Go through the data below and repeat it exactly, skipping each picture.

_Input data_.
'''
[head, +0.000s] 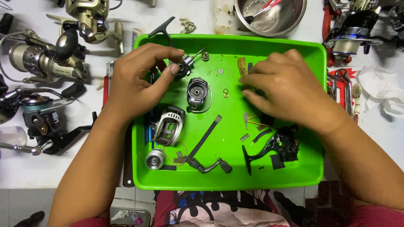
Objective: Disassembling and cleaning internal components of a fishing reel using a brush and screwdriver.
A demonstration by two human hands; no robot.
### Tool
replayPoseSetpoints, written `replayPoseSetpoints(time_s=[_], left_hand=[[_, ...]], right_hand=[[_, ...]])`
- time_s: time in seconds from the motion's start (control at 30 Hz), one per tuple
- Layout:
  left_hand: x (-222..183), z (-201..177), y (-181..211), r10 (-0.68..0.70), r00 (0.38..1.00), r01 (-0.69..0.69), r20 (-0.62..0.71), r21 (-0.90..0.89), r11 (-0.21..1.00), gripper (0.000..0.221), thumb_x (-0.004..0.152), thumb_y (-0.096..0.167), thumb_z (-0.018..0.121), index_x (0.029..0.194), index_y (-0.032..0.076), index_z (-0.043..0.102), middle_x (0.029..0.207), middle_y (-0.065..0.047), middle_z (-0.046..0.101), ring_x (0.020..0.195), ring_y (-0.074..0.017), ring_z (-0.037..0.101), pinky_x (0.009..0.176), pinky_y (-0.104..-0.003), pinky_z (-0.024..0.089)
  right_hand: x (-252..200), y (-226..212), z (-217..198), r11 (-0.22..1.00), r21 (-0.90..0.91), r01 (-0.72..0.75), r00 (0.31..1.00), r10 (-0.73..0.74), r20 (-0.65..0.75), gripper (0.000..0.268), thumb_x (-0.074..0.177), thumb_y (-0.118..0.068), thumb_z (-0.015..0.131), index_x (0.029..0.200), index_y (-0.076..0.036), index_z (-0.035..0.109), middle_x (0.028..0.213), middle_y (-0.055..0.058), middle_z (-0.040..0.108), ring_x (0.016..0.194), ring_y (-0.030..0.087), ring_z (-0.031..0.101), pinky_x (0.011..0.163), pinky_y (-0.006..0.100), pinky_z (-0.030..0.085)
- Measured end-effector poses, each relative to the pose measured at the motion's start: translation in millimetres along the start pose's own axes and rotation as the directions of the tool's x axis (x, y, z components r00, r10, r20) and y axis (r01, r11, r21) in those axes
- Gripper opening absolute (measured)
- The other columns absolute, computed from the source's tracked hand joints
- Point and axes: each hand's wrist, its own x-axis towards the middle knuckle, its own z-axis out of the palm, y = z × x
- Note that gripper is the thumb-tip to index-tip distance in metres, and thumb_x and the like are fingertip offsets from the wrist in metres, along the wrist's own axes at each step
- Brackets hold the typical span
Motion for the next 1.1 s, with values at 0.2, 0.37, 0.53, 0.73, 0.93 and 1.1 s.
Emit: replayPoseSetpoints(time_s=[0.2,0.37,0.53,0.73,0.93,1.1], left_hand=[[-3,-1,-1,-0.061,0.998,0.061,-0.013,0.011,0.998,0.013,0.105,0.003,0.063,0.116,-0.001,0.07,0.108,-0.012,0.074,0.095,-0.0236,0.067,0.079,-0.032,0.049],[-2,-2,-2,-0.046,0.999,0.046,-0.012,-0.002,0.999,0.012,0.105,0.002,0.063,0.114,-0.002,0.069,0.112,-0.014,0.074,0.101,-0.0271,0.071,0.088,-0.036,0.053],[-2,-2,-3,-0.042,0.999,0.041,-0.005,-0.008,0.999,0.012,0.105,0.003,0.063,0.115,-0.001,0.069,0.114,-0.015,0.075,0.102,-0.0271,0.071,0.086,-0.035,0.054],[-2,-2,-4,-0.036,0.999,0.036,-0.018,-0.007,0.999,0.012,0.105,0.003,0.063,0.114,-0.002,0.069,0.113,-0.016,0.075,0.102,-0.0283,0.071,0.088,-0.037,0.054],[-4,-2,-5,-0.069,0.997,0.069,-0.022,0.0,0.998,0.013,0.106,0.004,0.064,0.116,0.0,0.07,0.113,-0.012,0.075,0.096,-0.0227,0.068,0.081,-0.033,0.051],[-5,-3,-5,-0.105,0.994,0.105,-0.016,-0.023,0.994,0.014,0.105,0.004,0.064,0.116,-0.001,0.071,0.11,-0.013,0.074,0.093,-0.0216,0.066,0.079,-0.031,0.049]], right_hand=[[30,-9,14,0.994,0.091,0.068,0.989,-0.079,0.122,0.029,0.092,-0.032,0.073,0.119,-0.023,0.078,0.097,0.001,0.075,0.09,0.026,0.063,0.08,0.046,0.046],[34,-2,19,0.99,0.07,0.125,0.985,-0.133,0.112,0.025,0.089,-0.033,0.075,0.111,-0.024,0.078,0.095,0.001,0.074,0.092,0.028,0.063,0.077,0.046,0.043],[33,-1,21,0.988,0.053,0.143,0.983,-0.148,0.104,0.021,0.089,-0.032,0.073,0.108,-0.023,0.078,0.091,0.0,0.071,0.088,0.027,0.061,0.076,0.045,0.042],[26,-6,15,0.99,0.046,0.131,0.988,-0.135,0.081,0.023,0.088,-0.035,0.071,0.101,-0.016,0.075,0.092,0.002,0.07,0.09,0.026,0.061,0.078,0.045,0.043],[8,-2,5,0.995,0.021,0.095,0.993,-0.097,0.069,0.03,0.091,-0.044,0.071,0.107,-0.018,0.078,0.093,-0.001,0.072,0.089,0.024,0.063,0.08,0.044,0.044],[-26,13,-14,0.987,0.131,-0.091,0.976,0.114,-0.183,0.018,0.1,-0.016,0.071,0.115,-0.007,0.075,0.102,0.01,0.074,0.098,0.028,0.068,0.084,0.046,0.041]])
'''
_Response to the task_.
[head, +0.000s] 
Objective: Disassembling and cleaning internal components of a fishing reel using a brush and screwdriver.
A demonstration by two human hands; no robot.
### Tool
replayPoseSetpoints, written `replayPoseSetpoints(time_s=[_], left_hand=[[_, ...]], right_hand=[[_, ...]])`
- time_s: time in seconds from the motion's start (control at 30 Hz), one per tuple
- Layout:
  left_hand: x (-222..183), z (-201..177), y (-181..211), r10 (-0.68..0.70), r00 (0.38..1.00), r01 (-0.69..0.69), r20 (-0.62..0.71), r21 (-0.90..0.89), r11 (-0.21..1.00), gripper (0.000..0.221), thumb_x (-0.004..0.152), thumb_y (-0.096..0.167), thumb_z (-0.018..0.121), index_x (0.029..0.194), index_y (-0.032..0.076), index_z (-0.043..0.102), middle_x (0.029..0.207), middle_y (-0.065..0.047), middle_z (-0.046..0.101), ring_x (0.020..0.195), ring_y (-0.074..0.017), ring_z (-0.037..0.101), pinky_x (0.009..0.176), pinky_y (-0.104..-0.003), pinky_z (-0.024..0.089)
  right_hand: x (-252..200), y (-226..212), z (-217..198), r11 (-0.22..1.00), r21 (-0.90..0.91), r01 (-0.72..0.75), r00 (0.31..1.00), r10 (-0.73..0.74), r20 (-0.65..0.75), gripper (0.000..0.268), thumb_x (-0.074..0.177), thumb_y (-0.118..0.068), thumb_z (-0.015..0.131), index_x (0.029..0.200), index_y (-0.076..0.036), index_z (-0.035..0.109), middle_x (0.028..0.213), middle_y (-0.055..0.058), middle_z (-0.040..0.108), ring_x (0.016..0.194), ring_y (-0.030..0.087), ring_z (-0.031..0.101), pinky_x (0.011..0.163), pinky_y (-0.006..0.100), pinky_z (-0.030..0.085)
- Measured end-effector poses, each relative to the pose measured at the motion's start: translation in millimetres along the start pose's own axes and rotation as the directions of the tool's x axis (x, y, z components r00, r10, r20) and y axis (r01, r11, r21) in those axes
- Gripper opening absolute (measured)
- The other columns absolute, computed from the source's tracked hand joints
- Point and axes: each hand's wrist, its own x-axis towards the middle knuckle, its own z-axis out of the palm, y = z × x
- Note that gripper is the thumb-tip to index-tip distance in metres, and thumb_x and the like are fingertip offsets from the wrist in metres, along the wrist's own axes at each step
- Brackets hold the typical span
Motion for the next 1.1 s, with values at 0.2, 0.37, 0.53, 0.73, 0.93 and 1.1 s.
Emit: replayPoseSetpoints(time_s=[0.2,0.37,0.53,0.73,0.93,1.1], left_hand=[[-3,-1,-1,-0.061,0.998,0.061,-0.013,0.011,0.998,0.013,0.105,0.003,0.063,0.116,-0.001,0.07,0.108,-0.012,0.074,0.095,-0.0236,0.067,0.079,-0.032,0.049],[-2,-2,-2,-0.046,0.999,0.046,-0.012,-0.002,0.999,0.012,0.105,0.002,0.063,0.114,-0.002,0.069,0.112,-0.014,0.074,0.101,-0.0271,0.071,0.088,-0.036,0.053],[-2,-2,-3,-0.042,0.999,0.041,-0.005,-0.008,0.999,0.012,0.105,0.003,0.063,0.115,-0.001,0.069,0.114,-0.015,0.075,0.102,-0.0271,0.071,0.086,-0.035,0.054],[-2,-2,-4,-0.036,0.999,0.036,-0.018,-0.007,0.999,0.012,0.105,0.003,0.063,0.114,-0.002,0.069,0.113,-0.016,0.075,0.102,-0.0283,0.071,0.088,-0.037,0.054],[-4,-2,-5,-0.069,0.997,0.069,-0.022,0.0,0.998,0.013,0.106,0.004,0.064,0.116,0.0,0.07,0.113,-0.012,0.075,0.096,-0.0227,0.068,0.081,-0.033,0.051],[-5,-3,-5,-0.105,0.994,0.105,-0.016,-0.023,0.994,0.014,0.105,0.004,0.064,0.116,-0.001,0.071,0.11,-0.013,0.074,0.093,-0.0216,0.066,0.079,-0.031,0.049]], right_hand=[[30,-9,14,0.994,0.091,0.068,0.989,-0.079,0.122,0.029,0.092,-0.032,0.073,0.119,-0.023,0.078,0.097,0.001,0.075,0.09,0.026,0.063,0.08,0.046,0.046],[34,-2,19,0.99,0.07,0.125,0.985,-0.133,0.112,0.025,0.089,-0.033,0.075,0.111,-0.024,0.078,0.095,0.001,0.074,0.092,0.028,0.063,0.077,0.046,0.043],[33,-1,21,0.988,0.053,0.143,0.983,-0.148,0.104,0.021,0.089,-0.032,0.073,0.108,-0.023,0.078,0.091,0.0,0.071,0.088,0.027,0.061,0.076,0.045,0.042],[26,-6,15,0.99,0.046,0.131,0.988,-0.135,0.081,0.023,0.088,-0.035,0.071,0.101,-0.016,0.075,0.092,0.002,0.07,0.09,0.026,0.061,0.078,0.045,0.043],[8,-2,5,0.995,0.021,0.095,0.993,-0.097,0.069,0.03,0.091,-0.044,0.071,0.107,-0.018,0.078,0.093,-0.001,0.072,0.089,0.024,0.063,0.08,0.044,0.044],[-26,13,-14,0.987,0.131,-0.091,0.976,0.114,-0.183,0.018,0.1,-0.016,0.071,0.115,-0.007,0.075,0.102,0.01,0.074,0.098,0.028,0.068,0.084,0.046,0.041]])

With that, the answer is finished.